TASK TO CARRY OUT: Give back an exact copy of the lines in the records below, from the line that has "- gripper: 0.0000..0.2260" through the line that has "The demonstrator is", and nothing besides.

MATERIAL FOR THE TASK:
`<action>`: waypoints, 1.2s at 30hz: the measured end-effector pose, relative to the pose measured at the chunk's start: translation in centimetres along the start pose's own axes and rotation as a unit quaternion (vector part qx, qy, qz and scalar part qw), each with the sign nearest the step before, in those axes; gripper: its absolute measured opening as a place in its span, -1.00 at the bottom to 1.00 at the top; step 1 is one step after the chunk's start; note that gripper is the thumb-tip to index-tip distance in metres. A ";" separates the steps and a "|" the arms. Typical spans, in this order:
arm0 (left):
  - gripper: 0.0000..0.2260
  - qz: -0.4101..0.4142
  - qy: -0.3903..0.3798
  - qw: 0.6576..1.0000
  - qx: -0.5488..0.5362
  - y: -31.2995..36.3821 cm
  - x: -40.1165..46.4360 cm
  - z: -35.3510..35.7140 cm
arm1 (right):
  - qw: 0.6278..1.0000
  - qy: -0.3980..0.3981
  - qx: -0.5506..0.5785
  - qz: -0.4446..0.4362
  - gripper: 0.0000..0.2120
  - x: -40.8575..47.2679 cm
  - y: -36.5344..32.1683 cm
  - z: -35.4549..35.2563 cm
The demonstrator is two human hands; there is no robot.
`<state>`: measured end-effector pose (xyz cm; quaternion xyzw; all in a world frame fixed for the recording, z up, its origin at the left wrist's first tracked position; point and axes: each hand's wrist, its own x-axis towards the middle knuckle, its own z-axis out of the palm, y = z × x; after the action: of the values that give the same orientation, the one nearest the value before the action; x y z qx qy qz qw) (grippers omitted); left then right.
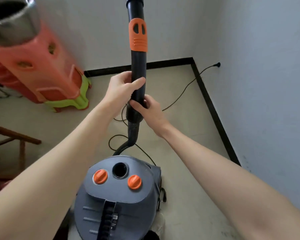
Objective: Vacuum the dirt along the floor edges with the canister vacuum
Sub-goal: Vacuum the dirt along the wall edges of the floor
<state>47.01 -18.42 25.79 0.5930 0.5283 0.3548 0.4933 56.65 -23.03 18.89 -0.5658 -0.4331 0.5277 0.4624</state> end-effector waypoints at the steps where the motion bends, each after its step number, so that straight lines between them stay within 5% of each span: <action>1: -0.92 0.004 0.018 1.000 -0.002 0.6 -0.1 -1.5 | 1.000 -0.011 0.011 -0.007 -0.79 0.3 -1.0 1.2; 13: -0.86 0.066 0.169 0.983 -0.004 8.5 -11.6 -13.0 | 0.977 -0.163 0.127 -0.043 -0.71 -8.1 -10.8 11.8; 21: -0.88 0.118 0.182 0.976 -0.017 14.3 -24.0 -13.1 | 0.968 -0.194 0.142 -0.067 -0.85 -20.8 -16.0 11.0; 31: -0.86 0.097 0.038 0.995 -0.012 15.2 -32.2 -8.0 | 0.980 -0.089 0.163 -0.066 -0.88 -32.6 -15.3 5.4; 36: -0.88 0.104 -0.067 0.992 0.030 13.1 -35.3 -5.8 | 0.985 -0.002 0.163 -0.058 -0.74 -37.2 -13.9 1.7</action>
<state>38.49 -51.05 43.42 0.6819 0.4398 0.3475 0.4699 52.41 -56.54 39.83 -0.4560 -0.3745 0.5642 0.5776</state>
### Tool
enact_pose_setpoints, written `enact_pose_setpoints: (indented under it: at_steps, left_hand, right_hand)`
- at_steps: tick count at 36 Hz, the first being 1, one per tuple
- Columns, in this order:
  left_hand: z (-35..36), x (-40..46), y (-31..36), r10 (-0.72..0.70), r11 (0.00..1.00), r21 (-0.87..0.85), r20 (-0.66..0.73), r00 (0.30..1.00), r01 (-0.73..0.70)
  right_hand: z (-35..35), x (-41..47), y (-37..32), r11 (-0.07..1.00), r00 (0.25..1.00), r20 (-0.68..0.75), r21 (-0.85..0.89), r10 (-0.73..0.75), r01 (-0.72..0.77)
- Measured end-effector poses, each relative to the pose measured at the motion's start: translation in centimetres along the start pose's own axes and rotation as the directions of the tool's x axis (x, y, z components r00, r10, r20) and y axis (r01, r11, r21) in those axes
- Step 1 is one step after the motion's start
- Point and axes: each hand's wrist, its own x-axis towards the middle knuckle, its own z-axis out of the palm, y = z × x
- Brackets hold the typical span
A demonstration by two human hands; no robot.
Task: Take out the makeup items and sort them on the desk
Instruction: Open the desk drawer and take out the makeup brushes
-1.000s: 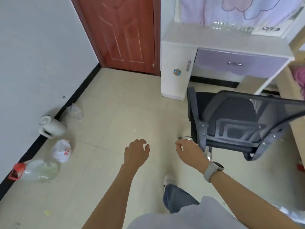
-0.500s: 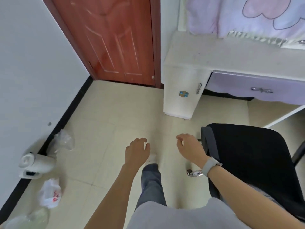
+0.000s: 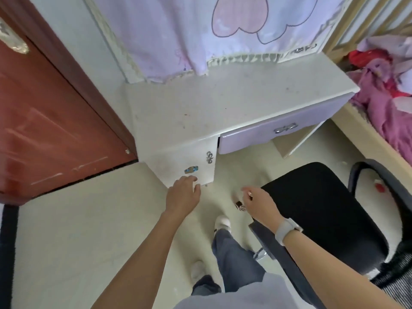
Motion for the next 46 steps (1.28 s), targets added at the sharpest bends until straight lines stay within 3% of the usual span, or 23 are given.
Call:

WRITTEN RESPONSE:
  - gripper: 0.0000..0.2260
  - qz: -0.4101..0.4142
  - qy: -0.3903..0.3798
  - qw: 0.6576..1.0000
  - qx: -0.5488..0.5362
  - y: -31.2995..36.3821 cm
  - x: -40.1165..46.4360 cm
  - z: -35.3510..35.7140 cm
arm1 (right):
  - qw: 0.6278..1.0000
  - qy: -0.3980..0.3981
  - qx: -0.5506..0.5785
  - qz: -0.4446..0.4362
  - gripper: 0.0000..0.2120
  - x: -40.8575..47.2679 cm
  - y: -36.5344..32.1683 cm
  - z: -35.4549..35.2563 cm
The demonstrator is two human hands; there is no robot.

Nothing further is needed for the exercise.